**Activity:**
Where the listing shows an image, skip it and output all other material unchanged.

**Data shown:**
○ ○ ○
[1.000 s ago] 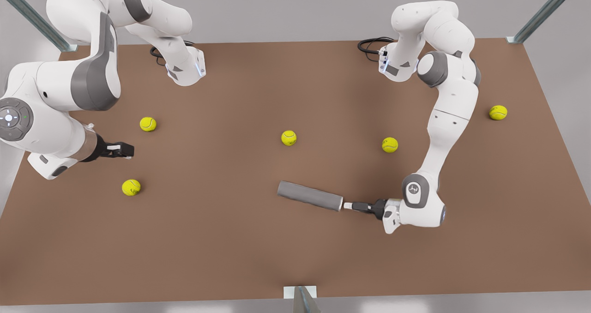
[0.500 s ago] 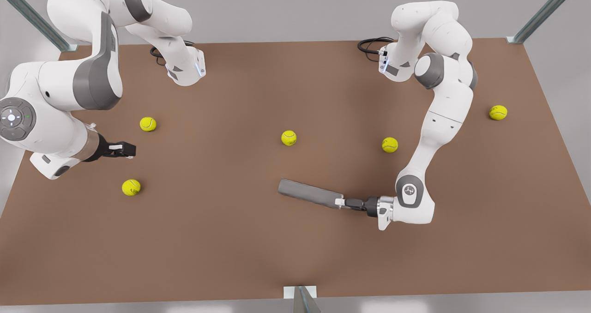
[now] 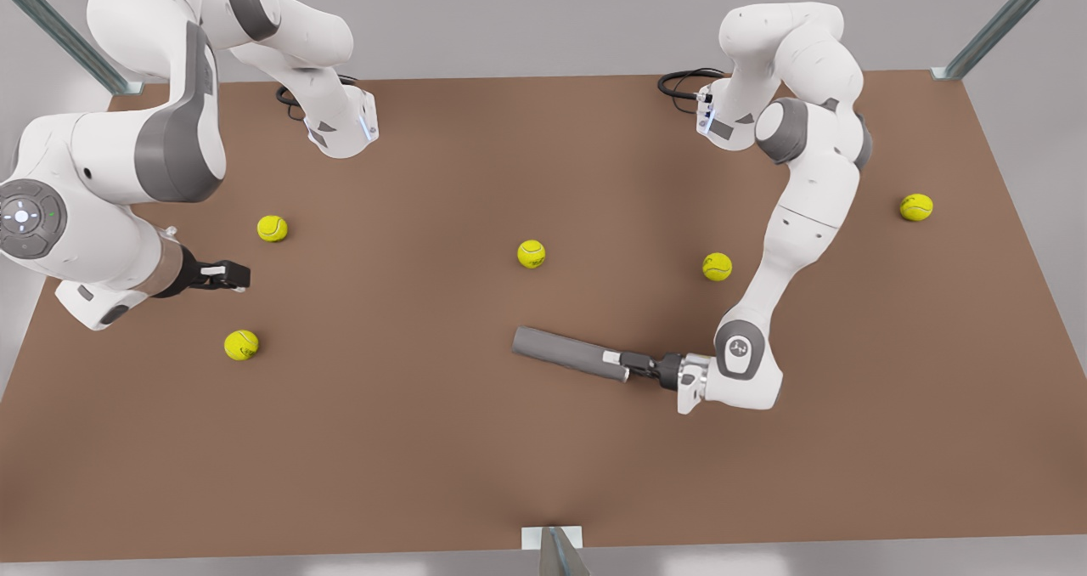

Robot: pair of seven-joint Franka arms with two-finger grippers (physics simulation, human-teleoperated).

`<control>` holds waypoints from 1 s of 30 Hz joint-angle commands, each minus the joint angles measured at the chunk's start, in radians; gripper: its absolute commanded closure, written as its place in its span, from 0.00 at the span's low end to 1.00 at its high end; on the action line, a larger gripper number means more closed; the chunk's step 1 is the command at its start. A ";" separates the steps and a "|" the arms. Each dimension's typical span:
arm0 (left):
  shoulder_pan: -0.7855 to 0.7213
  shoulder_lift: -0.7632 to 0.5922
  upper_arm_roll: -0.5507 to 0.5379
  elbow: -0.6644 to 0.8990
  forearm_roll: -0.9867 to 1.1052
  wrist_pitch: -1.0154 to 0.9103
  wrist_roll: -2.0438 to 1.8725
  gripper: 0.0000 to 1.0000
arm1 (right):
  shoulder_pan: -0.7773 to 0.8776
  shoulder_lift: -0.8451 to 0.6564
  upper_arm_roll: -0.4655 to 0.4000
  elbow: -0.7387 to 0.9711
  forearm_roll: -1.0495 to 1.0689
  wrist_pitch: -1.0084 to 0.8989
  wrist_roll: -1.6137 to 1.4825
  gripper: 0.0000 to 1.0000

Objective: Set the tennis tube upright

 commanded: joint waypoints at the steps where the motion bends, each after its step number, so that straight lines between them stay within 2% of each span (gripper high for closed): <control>1: 0.000 0.001 0.000 0.000 -0.001 -0.002 0.000 0.32 | 0.000 0.000 0.000 0.000 0.001 0.000 0.000 0.00; 7: 0.000 0.000 0.008 0.000 -0.003 -0.025 0.002 0.49 | -0.002 0.000 0.000 0.000 0.001 0.000 0.000 0.00; 12: 0.000 0.000 0.009 0.000 -0.003 -0.052 0.000 0.58 | 0.003 0.000 0.002 0.000 0.001 0.000 0.000 0.00; 30: -0.021 -0.023 0.038 0.006 -0.001 -0.118 -0.040 0.69 | 0.009 0.000 0.002 0.000 0.000 0.000 0.002 0.00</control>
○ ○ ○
**Exercise response:**
[1.000 s ago] 
[0.500 s ago] 
[now] 

Robot: pair of seven-joint Franka arms with two-finger grippers (physics simulation, human-teleoperated).

`<control>` holds waypoints from 1 s of 30 Hz joint-angle commands, each minus the joint angles measured at the chunk's start, in radians; gripper: its absolute commanded closure, written as its place in its span, from 0.00 at the span's low end to 1.00 at its high end; on the action line, a larger gripper number means more closed; the chunk's step 1 is the command at its start. A ";" separates the steps and a "|" the arms. Each dimension's typical span:
arm0 (left):
  shoulder_pan: -0.7855 to 0.7213
  shoulder_lift: -0.7632 to 0.5922
  upper_arm_roll: -0.5507 to 0.5379
  elbow: -0.6644 to 0.8990
  forearm_roll: -0.9867 to 1.1052
  wrist_pitch: -1.0154 to 0.9103
  wrist_roll: -2.0438 to 1.8725
  gripper: 0.0000 to 1.0000
arm1 (right):
  shoulder_pan: -0.7773 to 0.8776
  shoulder_lift: -0.8451 to 0.6564
  upper_arm_roll: -0.4655 to 0.4000
  elbow: -0.7387 to 0.9711
  forearm_roll: -1.0495 to 1.0689
  wrist_pitch: -1.0084 to 0.8989
  wrist_roll: -1.6137 to 1.4825
  gripper: 0.0000 to 1.0000

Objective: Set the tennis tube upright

 commanded: joint waypoints at the steps where the motion bends, each after its step number, so that straight lines between them stay within 2% of each span (gripper high for closed): <control>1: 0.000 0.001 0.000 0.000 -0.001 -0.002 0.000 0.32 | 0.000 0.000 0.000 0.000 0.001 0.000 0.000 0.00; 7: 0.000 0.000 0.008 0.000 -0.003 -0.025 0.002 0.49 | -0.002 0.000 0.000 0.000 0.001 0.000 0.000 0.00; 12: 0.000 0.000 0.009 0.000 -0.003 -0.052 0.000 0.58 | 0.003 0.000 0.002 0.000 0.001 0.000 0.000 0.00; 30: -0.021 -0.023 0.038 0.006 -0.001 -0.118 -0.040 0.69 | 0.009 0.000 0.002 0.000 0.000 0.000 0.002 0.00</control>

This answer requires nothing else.